*** Data shown

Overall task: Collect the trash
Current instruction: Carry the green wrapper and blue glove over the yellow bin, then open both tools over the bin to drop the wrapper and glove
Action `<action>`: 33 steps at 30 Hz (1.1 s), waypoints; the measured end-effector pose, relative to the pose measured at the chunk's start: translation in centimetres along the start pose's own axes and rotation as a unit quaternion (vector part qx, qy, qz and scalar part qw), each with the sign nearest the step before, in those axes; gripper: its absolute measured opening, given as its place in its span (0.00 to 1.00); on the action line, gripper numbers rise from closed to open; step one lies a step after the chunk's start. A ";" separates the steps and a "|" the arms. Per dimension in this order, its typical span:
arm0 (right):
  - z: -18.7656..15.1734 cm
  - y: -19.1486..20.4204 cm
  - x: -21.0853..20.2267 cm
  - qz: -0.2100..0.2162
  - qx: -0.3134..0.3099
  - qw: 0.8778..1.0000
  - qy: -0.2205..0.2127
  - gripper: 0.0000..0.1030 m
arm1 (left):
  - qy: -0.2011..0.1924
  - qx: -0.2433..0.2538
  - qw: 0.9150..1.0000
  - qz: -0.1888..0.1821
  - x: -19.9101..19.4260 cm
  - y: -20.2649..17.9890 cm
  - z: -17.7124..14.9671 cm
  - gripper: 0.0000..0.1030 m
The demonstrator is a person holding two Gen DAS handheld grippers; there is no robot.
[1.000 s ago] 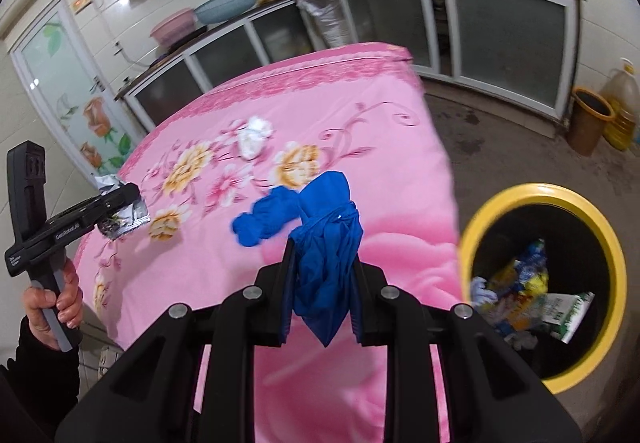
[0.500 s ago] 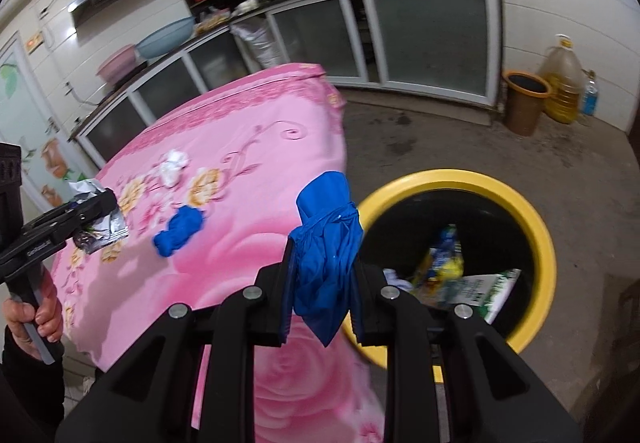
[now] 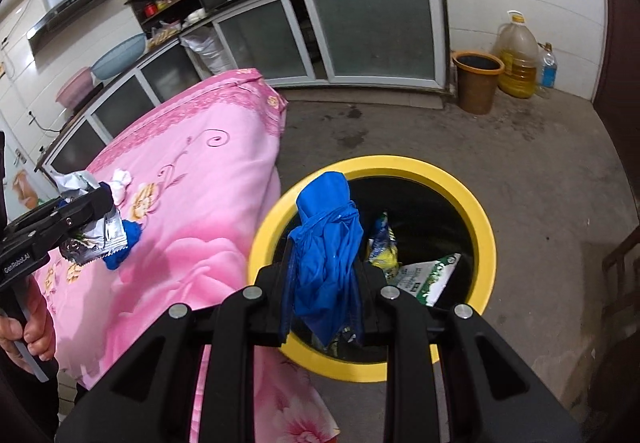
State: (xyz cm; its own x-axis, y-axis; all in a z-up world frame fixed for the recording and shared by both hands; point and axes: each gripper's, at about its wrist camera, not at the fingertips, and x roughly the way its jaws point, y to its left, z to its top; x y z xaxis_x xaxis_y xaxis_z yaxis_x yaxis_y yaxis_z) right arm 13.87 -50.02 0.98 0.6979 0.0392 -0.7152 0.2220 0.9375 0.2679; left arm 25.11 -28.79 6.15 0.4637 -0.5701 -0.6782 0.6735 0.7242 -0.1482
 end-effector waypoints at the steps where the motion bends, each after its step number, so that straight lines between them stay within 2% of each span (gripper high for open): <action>1: 0.0 -0.4 0.2 -0.003 0.003 1.000 0.002 0.22 | 0.002 0.002 1.000 -0.004 0.5 -0.4 0.2 0.33; 18: -0.7 -4.1 2.9 -0.020 0.032 0.999 0.029 0.22 | 0.044 0.009 0.998 -0.034 8.6 -4.1 1.6 0.33; 30: -1.0 -5.3 4.4 -0.030 0.046 0.997 0.050 0.23 | 0.061 0.005 0.997 -0.042 11.2 -4.6 1.7 0.34; 33: -0.9 -5.2 4.7 -0.029 0.050 0.997 0.059 0.24 | 0.063 -0.003 0.997 -0.043 11.3 -4.4 1.7 0.41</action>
State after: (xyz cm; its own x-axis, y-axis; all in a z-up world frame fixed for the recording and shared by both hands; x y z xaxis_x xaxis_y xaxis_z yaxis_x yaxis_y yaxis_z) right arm 15.38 -54.43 -4.37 0.5984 0.0308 -0.8006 0.3306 0.9007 0.2818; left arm 28.40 -39.09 0.37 0.3283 -0.5779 -0.7472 0.7038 0.6772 -0.2146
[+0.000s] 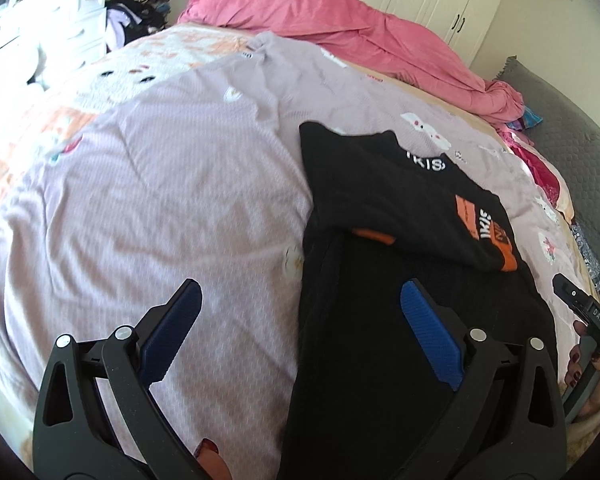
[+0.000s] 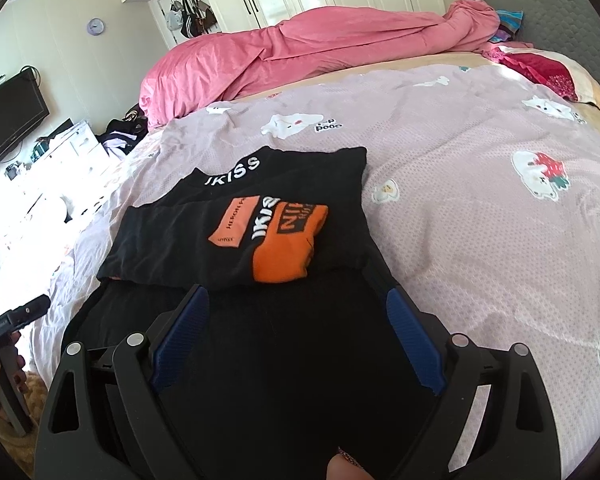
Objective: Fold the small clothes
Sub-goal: 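Grasp the hem of the black shirt with both grippers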
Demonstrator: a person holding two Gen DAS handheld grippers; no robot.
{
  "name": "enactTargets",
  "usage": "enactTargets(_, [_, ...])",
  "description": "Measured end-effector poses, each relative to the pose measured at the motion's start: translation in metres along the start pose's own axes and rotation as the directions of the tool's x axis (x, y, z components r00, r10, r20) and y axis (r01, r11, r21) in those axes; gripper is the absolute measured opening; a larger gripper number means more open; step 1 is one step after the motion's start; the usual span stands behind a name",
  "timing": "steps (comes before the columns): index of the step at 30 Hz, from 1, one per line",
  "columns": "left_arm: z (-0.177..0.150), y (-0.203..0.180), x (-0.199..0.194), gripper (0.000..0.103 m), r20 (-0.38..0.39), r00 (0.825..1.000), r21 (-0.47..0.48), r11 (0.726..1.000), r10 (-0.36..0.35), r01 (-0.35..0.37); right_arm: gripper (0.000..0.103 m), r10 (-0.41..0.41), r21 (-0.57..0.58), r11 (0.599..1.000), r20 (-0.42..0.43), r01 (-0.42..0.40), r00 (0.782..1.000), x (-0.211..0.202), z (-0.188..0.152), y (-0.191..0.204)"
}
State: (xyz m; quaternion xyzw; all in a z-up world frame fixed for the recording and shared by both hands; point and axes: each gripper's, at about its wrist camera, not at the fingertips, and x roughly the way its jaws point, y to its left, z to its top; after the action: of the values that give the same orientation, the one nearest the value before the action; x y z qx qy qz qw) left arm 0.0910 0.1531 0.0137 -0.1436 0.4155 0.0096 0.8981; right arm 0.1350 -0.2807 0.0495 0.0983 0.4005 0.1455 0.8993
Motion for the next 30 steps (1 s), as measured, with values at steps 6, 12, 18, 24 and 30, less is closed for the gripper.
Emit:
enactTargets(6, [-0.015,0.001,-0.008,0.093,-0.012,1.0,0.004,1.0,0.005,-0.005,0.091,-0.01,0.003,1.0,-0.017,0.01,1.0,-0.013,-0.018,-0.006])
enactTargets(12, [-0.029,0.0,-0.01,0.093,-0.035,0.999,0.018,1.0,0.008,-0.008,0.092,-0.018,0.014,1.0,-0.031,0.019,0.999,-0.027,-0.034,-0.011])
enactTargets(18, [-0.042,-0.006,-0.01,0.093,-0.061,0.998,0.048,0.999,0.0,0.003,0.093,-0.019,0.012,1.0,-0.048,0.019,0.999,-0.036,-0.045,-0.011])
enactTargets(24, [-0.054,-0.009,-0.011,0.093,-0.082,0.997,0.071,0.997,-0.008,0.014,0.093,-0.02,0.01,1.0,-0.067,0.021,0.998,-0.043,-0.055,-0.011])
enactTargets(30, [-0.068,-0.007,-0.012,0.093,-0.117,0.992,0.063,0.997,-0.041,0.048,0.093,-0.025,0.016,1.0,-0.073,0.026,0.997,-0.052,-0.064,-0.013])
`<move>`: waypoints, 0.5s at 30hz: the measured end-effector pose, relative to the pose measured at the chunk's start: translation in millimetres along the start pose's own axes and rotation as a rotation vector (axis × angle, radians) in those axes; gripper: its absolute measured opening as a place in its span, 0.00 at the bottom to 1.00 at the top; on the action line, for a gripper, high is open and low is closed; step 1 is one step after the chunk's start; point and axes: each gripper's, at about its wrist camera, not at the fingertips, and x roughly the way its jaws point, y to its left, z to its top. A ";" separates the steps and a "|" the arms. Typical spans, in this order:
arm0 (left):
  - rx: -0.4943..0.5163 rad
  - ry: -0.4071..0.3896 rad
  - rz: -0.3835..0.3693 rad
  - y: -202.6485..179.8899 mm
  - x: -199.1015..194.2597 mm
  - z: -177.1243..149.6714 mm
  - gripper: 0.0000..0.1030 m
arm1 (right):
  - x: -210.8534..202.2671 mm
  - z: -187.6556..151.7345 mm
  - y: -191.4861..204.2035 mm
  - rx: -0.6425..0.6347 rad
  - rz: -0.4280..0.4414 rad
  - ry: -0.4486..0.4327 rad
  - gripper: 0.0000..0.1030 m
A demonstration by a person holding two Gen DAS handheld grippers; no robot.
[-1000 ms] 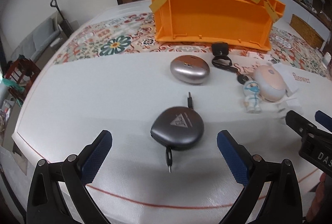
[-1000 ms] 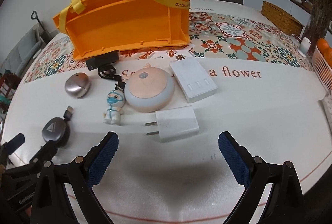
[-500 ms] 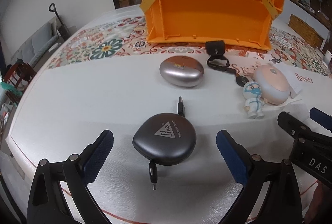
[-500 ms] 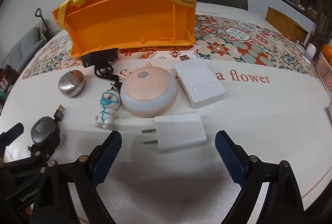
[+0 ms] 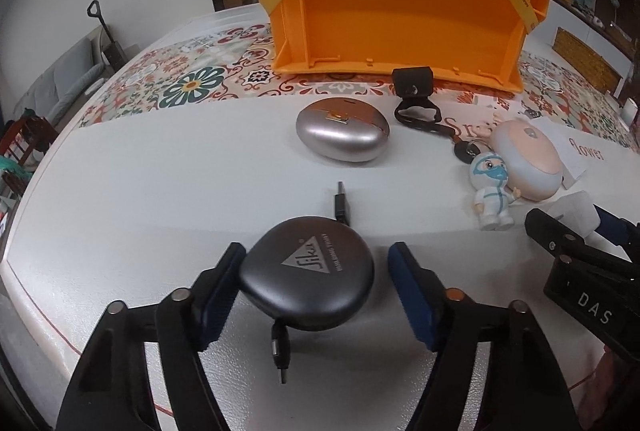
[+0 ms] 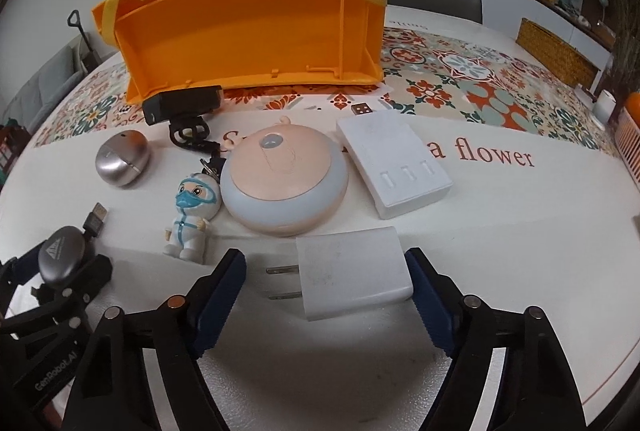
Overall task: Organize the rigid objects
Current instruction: 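Reach the left tool to the grey cable reel while the right tool reaches the white charger, then close the left tool on the grey reel while the right tool grips the white charger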
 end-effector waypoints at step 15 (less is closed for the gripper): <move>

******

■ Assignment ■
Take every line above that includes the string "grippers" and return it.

■ Result for this task ■
The demonstrator is a person holding two Gen DAS handheld grippers; there is no robot.
Sub-goal: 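Grasp the hem of the black shirt with both grippers
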Demonstrator: a person holding two Gen DAS handheld grippers; no robot.
A demonstration by a person holding two Gen DAS handheld grippers; no robot.

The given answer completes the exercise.